5.6 Image Compression

CFITSIO transparently supports the 2 methods of image compression described below.

1) The entire FITS file may be externally compressed with the gzip or Unix compress utility programs, producing a *.gz or *.Z file, respectively. When reading compressed files of this type, CFITSIO first uncompresses the entire file into memory before performing the requested read operations. Output files can be directly written in the gzip compressed format if the user-specified filename ends with `.gz'. In this case, CFITSIO initially writes the uncompressed file in memory and then compresses it and writes it to disk when the FITS file is closed, thus saving user disk space. Read and write access to these compressed FITS files is generally quite fast since all the I/O is performed in memory; the main limitation with this technique is that there must be enough available memory (or swap space) to hold the entire uncompressed FITS file.

2) CFITSIO also supports the FITS tiled image compression convention in which the image is subdivided into a grid of rectangular tiles, and each tile of pixels is individually compressed. The details of this FITS compression convention are described at the FITS Support Office web site at http://fits.gsfc.nasa.gov/fits_registry.html, and in the fpackguide pdf file that is included with the CFITSIO source file distributions Basically, the compressed image tiles are stored in rows of a variable length array column in a FITS binary table, however CFITSIO recognizes that this binary table extension contains an image and treats it as if it were an IMAGE extension. This tile-compressed format is especially well suited for compressing very large images because a) the FITS header keywords remain uncompressed for rapid read access, and because b) it is possible to extract and uncompress sections of the image without having to uncompress the entire image. This format is also much more effective in compressing floating point images than simply compressing the image using gzip or compress because it approximates the floating point values with scaled integers which can then be compressed more efficiently.
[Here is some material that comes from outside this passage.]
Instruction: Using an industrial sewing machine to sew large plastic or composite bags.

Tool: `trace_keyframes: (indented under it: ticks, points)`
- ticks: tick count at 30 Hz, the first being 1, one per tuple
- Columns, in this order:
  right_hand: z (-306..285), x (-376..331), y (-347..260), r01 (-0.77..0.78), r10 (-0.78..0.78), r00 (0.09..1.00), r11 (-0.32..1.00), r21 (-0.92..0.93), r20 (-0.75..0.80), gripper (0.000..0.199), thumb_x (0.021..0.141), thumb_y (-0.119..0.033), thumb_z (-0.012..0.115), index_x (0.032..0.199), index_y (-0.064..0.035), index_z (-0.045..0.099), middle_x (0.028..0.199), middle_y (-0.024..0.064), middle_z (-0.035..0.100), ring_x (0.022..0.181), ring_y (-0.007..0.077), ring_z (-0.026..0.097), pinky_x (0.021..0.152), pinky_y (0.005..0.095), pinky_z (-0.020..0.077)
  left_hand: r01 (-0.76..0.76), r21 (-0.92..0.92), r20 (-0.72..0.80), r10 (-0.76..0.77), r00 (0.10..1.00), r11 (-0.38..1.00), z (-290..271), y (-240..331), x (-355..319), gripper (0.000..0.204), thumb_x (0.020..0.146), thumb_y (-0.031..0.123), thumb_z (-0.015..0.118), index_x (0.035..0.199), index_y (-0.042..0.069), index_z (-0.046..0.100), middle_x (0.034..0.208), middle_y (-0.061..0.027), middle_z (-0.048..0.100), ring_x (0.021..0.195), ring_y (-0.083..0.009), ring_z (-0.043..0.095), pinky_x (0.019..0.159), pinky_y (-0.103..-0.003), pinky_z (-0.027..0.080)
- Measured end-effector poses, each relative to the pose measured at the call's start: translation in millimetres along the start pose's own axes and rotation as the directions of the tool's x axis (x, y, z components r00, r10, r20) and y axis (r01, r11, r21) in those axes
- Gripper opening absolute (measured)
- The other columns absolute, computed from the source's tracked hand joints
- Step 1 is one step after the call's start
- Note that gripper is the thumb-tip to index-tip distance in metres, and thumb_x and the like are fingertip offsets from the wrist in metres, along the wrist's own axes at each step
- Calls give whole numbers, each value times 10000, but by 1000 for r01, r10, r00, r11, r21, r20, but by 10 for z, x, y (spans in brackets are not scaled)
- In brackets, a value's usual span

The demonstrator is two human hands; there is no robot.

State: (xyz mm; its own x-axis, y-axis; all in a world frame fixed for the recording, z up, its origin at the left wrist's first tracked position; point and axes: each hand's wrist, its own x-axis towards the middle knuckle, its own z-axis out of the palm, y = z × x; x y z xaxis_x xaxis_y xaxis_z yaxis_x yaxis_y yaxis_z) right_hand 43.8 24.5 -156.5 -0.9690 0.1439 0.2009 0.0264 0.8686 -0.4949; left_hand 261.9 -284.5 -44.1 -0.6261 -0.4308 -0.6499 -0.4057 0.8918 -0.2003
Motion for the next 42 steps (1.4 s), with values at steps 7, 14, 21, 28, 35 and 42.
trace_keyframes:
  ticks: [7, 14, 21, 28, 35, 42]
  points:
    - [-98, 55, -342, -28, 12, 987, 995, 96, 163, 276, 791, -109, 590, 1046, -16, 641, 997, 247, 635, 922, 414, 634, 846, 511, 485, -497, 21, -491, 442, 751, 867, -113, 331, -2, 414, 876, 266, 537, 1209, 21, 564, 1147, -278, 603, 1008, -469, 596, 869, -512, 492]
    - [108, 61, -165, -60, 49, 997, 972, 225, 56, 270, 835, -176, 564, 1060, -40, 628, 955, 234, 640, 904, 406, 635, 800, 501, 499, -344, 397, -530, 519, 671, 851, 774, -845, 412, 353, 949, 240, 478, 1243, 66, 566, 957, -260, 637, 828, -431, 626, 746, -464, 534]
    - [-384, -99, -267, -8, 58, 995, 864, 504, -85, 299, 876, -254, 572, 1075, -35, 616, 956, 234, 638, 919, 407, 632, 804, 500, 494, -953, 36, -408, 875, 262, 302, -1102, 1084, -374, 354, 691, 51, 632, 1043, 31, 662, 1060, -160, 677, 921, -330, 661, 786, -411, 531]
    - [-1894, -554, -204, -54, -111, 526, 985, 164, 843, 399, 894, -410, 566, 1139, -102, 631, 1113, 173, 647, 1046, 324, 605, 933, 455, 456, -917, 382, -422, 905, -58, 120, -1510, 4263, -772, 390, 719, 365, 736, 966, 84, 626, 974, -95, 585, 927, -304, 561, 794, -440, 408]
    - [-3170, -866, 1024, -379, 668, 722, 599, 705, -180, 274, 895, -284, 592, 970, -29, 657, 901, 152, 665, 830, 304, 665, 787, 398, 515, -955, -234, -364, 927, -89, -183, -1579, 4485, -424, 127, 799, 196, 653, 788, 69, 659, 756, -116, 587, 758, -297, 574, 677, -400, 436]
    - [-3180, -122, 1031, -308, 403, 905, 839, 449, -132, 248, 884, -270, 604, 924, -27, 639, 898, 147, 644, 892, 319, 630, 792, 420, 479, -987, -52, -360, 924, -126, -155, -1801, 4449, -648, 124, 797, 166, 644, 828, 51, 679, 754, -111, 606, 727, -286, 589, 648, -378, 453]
Currently CFITSIO supports 3 general purpose compression algorithms plus one other special-purpose compression technique that is designed for data masks with positive integer pixel values. The 3 general purpose algorithms are GZIP, Rice, and HCOMPRESS, and the special purpose algorithm is the IRAF pixel list compression technique (PLIO). There are 2 variants of the GZIP algorithm: GZIP_1 compresses the array of image pixel value normally with the GZIP algorithm, while GZIP_2 first shuffles the bytes in all the pixel values so that the most-significant byte of every pixel appears first, followed by the less significant bytes in sequence. GZIP_2 may be more effective in cases where the most significant byte in most of the image pixel values contains the same bit pattern. In principle, any number of other compression algorithms could also be supported by the FITS tiled image compression convention.
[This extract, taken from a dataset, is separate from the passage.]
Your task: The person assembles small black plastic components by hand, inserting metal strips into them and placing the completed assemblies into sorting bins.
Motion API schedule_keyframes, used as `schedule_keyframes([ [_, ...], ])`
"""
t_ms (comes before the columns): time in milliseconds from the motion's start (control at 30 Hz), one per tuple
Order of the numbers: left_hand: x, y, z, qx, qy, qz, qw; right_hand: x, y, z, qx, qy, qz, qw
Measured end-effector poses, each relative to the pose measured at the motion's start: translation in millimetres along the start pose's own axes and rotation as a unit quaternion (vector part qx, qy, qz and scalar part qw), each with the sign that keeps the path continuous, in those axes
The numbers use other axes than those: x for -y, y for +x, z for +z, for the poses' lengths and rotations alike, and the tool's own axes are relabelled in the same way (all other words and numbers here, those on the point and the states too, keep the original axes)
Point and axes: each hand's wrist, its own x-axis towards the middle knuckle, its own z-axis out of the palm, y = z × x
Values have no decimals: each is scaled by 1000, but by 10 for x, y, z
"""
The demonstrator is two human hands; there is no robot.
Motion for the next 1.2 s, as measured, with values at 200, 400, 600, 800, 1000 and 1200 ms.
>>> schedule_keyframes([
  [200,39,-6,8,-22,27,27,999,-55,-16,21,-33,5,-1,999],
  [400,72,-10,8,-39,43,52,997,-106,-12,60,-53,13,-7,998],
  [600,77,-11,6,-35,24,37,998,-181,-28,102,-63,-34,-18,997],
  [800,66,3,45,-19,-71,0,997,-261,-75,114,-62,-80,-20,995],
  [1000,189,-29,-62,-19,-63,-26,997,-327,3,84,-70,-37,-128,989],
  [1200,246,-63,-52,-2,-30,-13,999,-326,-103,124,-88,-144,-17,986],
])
The FITS image can be subdivided into any desired rectangular grid of compression tiles. With the GZIP, Rice, and PLIO algorithms, the default is to take each row of the image as a tile. The HCOMPRESS algorithm is inherently 2-dimensional in nature, so the default in this case is to take 16 rows of the image per tile. In most cases it makes little difference what tiling pattern is used, so the default tiles are usually adequate. In the case of very small images, it could be more efficient to compress the whole image as a single tile. Note that the image dimensions are not required to be an integer multiple of the tile dimensions; if not, then the tiles at the edges of the image will be smaller than the other tiles.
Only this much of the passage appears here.